“Indian Paintings of the New Millennium,” exhibited 27 works of internationally recognized artists, including K. G. Subramanyan, Atul Dodiya and Arpana Caur as well as India’s most innovative emerging artists: Reena Kallat, T. V. Santosh, Subodh Gupta and others. It was one of the first exhibition of works by many emerging younger artists like Subodh Gupta when they were just making a splash on the global art scene. In the following two decades these artists have gone on enjoy widespread international acclaim.
Reflecting a time of socio-political globalization of India, the exhibition artworks addressed cultural values and ethnic identities as well as contemporary, political, social, and environmental issues. All works were created at the turn of the millennium.

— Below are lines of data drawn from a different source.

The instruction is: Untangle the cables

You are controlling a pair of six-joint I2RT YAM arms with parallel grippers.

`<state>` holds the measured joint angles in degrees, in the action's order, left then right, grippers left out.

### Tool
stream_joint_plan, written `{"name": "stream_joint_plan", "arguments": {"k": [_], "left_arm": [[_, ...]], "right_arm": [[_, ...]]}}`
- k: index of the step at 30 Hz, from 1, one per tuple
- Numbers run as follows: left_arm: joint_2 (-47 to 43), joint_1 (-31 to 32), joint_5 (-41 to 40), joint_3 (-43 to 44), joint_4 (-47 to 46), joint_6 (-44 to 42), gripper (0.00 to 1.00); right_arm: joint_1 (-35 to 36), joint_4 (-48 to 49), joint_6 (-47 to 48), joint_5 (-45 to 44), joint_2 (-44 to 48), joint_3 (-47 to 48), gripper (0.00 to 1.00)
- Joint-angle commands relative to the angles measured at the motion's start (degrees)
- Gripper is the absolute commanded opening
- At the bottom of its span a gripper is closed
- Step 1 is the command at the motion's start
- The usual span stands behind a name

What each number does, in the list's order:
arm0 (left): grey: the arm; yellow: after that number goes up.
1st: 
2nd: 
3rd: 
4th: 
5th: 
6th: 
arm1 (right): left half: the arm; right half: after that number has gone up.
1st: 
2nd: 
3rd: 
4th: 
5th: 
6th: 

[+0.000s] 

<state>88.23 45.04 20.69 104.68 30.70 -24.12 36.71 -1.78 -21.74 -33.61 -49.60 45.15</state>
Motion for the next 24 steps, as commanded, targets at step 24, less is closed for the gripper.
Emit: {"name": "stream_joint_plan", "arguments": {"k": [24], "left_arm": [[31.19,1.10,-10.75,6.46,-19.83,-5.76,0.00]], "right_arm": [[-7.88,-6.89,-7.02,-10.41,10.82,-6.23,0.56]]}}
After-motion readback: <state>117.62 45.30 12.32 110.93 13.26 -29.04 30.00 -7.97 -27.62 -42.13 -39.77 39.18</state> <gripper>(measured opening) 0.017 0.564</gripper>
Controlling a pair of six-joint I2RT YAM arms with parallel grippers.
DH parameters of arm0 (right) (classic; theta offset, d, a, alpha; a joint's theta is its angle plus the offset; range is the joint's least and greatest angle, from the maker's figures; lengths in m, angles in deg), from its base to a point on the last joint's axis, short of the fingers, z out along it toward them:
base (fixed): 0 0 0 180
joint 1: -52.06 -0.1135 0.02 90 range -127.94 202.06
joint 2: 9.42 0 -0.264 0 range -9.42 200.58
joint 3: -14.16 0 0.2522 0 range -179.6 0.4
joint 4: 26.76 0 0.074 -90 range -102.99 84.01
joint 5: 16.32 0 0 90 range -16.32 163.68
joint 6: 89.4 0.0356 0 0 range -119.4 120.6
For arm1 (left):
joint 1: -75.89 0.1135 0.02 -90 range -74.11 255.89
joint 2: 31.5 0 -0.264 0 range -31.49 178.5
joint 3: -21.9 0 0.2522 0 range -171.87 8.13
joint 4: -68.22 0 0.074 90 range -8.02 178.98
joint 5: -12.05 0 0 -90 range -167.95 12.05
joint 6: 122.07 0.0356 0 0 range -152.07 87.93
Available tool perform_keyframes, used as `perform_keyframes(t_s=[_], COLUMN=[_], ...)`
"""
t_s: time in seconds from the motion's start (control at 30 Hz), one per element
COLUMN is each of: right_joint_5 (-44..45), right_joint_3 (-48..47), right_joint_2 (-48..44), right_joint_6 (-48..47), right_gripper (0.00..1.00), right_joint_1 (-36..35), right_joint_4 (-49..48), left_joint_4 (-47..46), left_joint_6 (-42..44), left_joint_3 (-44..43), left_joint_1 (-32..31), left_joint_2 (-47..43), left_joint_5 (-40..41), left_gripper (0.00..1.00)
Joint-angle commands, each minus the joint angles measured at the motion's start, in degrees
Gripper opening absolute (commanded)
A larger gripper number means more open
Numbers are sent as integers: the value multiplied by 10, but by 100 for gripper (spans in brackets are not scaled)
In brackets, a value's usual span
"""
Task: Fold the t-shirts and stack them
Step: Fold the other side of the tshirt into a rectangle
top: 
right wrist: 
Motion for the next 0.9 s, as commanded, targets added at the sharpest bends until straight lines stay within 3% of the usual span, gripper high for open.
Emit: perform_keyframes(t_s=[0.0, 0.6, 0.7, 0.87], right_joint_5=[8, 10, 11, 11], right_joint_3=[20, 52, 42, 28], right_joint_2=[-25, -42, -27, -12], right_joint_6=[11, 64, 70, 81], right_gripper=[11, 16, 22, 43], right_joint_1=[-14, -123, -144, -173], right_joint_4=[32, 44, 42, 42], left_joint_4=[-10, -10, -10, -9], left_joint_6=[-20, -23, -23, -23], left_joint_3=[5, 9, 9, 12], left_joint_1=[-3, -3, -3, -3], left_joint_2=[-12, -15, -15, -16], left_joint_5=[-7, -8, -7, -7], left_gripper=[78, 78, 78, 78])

“Indian Paintings of the New Millennium,” addresses ways that selected contemporary Indian artists portray the themes of the triumph of hope and the potential for violence—the poles between which postmodern lives are strung, said Helen Asquine Fazio, Ph.D., the exhibition curator.
This exhibition also travelled to the Rutgers University’s Mason Gross School of the Arts in New Brunswick, NJ in 2005 as a part of programming associated with the visit of His Holiness, the 14th Dalai Lama, Tenzin Gyatso.
The exhibition was accompanied by a fully illustrated scholarly catalogue with essays and descriptive entries by Dr. Fazio and Gayatri Sinha.